Manila: The Sultan of Sulu in the southern Philippines has claimed that the contested Spratly Island in the South China Sea was part of the ancestral domain of Filipino-Muslims prior to the arrival of the Spanish colonials in the 16th century, a local paper said.

“China has no right over the Spratly Islands in what it calls the South China Sea because that is part of our ancestral domain,” Majaraj Julmuner Jannaral, Sultanate information officer, told the Philippine Star.

The Sultanate of Sulu has had proprietary rights over the Spratlys because Sabah (now part of Malaysia), the Sulu archipelago in the southern Philippines, and Palawan in southwestern Philippines belonged to the Sultanate of Sulu even before the Spaniards colonized the Philippines in 1521, explained Jannaral, a representative of Muhammad Fuad Abdulla Kiram I, the reigning Sultan of Sulu and Sabah (Malaysia’s North Borneo).

In 1658, the Sultan of Brunei gave Sabah, Borneo’s eastern and northern part of Borneo to the Sultan of Sulu who helped the former win a civil war. Sabah was recognized as part of the Sultan of Sulu’s sovereignty (in the Philippines).

On June 22, 1878 (during the Spanish colonial era in the Philippines, Baron Von Overbeck, an Austrian, and Alfred Dent, a Briton, who represented the British East India Co (which became North Borneo Co), forged a lease agreement with Sri Paduka Maulana Al Sultan Mohammad Jamalul Alan (representative of Sulu’s Sultanate), to lease Sabah for 5,000 Malaysian ringgits annually.

The company provided arms to the Sultan of Brunei to resist the Spanish colonials in the Philippines.

“Without the Sultan’s consent, the Spaniards (at the end of their colonial rule) illegally transferred the Philippines, including the Sulu archipelago, Sabah, and Guam to the US when Spain and the US signed the Treaty of Paris in 1898,” said Jannaral. It paved the way for the US colonial era in the Philippines.

When the United Kingdom granted independence to Malaysia in 1963, the Federation of Malaysia was formed. The British North Borneo Co turned over Sabah to the Federation which also included Singapore and Sarawak.

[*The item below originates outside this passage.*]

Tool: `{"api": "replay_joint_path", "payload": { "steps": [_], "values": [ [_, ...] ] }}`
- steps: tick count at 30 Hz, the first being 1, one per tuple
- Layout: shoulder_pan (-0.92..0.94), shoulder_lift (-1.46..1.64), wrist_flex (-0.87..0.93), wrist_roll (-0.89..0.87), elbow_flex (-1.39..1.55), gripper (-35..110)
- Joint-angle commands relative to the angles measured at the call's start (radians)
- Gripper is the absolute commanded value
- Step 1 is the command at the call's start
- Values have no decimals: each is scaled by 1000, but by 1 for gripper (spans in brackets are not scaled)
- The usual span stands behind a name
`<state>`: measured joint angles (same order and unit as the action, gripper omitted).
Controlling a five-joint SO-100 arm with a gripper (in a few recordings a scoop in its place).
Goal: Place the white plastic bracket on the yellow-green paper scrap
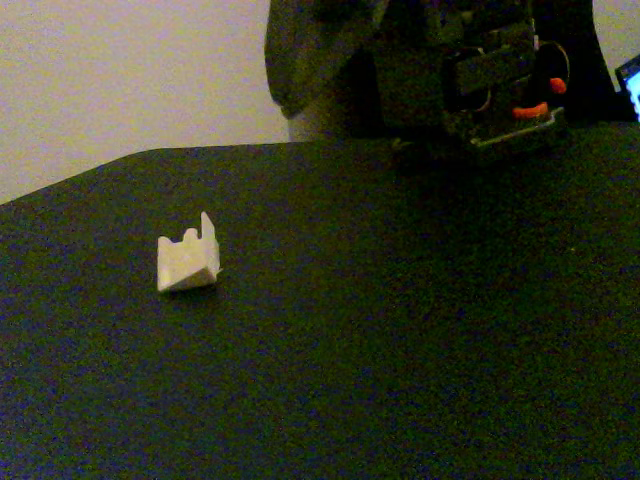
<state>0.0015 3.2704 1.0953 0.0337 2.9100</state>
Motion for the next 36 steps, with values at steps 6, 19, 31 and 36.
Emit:
{"api": "replay_joint_path", "payload": {
  "steps": [6, 19, 31, 36],
  "values": [
    [-26, 34, 15, -49, 72, 1],
    [-14, 34, 84, -6, 92, 0],
    [-14, 34, 84, -9, 91, 0],
    [-14, 34, 84, -9, 91, 0]
  ]
}}
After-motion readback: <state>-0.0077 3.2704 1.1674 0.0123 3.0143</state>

Before this, in 1962, the British colonials initiated a referendum among residents in Sabah who were asked if they wanted to be part of the Malaysian Federation.

The Malaysian government has continued paying the heirs of the Sultan of Sulu the amount that the British North Borneo Co used to pay in the 18th century.

In 1939, Chief Justice Makaskie of the High Court of North Borneo upheld the claims of the heirs of the Sultan of Sulu, in response to a case filed by the Sultan’s eight heirs.

In 1962, former President Diosdado Macapagal formally claimed Sabah, after Sultan Muhammad Esmail Kiram gave sovereign political right to the Philippine government to pursue the claim.

The same right was extended to ex-dictator Ferdinand Marcos in 1969, Jannaral said. In 1972, Marcos trained several Filipino-Muslims in Corregidor Island, off Manila. His plan was to launch an armed secession in Sabah.

At the time, Malaysian authorities were also helping leaders of the Moro National Liberation Front (MNLF) which waged armed struggle for the secession of Mindanao from the central and northern part of the Philippines. MNLF also wanted to establish an independent Islamic state in Mindanao.

When the trainees learned about Marcos’ plan, they waged a mutiny and were killed. One survived, swam towards Manila, and told authorities what happened to his companions.

The so-called “Jabidah Massacre,” was revealed by former Senator Benigno Aquino in the Senate in the 70s. The incident fired a strong anti-Marcos sentiment, which prompted the president to establish a Martial law rule in 1972.

Since then, the country’s claim over Sabah was never revived. But thousands of Filipino-Muslims have gone to Sabah to work, many of whom have been deported for lack of documents.

“The Spratly Archipelago is part of the Sulu Sea (the inner area around the islands in the southern Philippines, which is part of the West Philippine Sea (the new name of the South China Sea),” Jannaral concluded.

Exploration of the marine territory and the waters around the Spratly Archipelago, Palawan in southwestern Philippines and the southern Philippines, belong to the residents in those areas, he added.

These are hints that the Philippines’ claim in the Spratly Archipelago could be strengthened if the government revives its Sabah claim, political analysts said.

China, Taiwan, and Vietnam claim the whole of the South China Sea.The Philippines, Malaysia, and Brunei claim some parts of the Spratly Archipelago.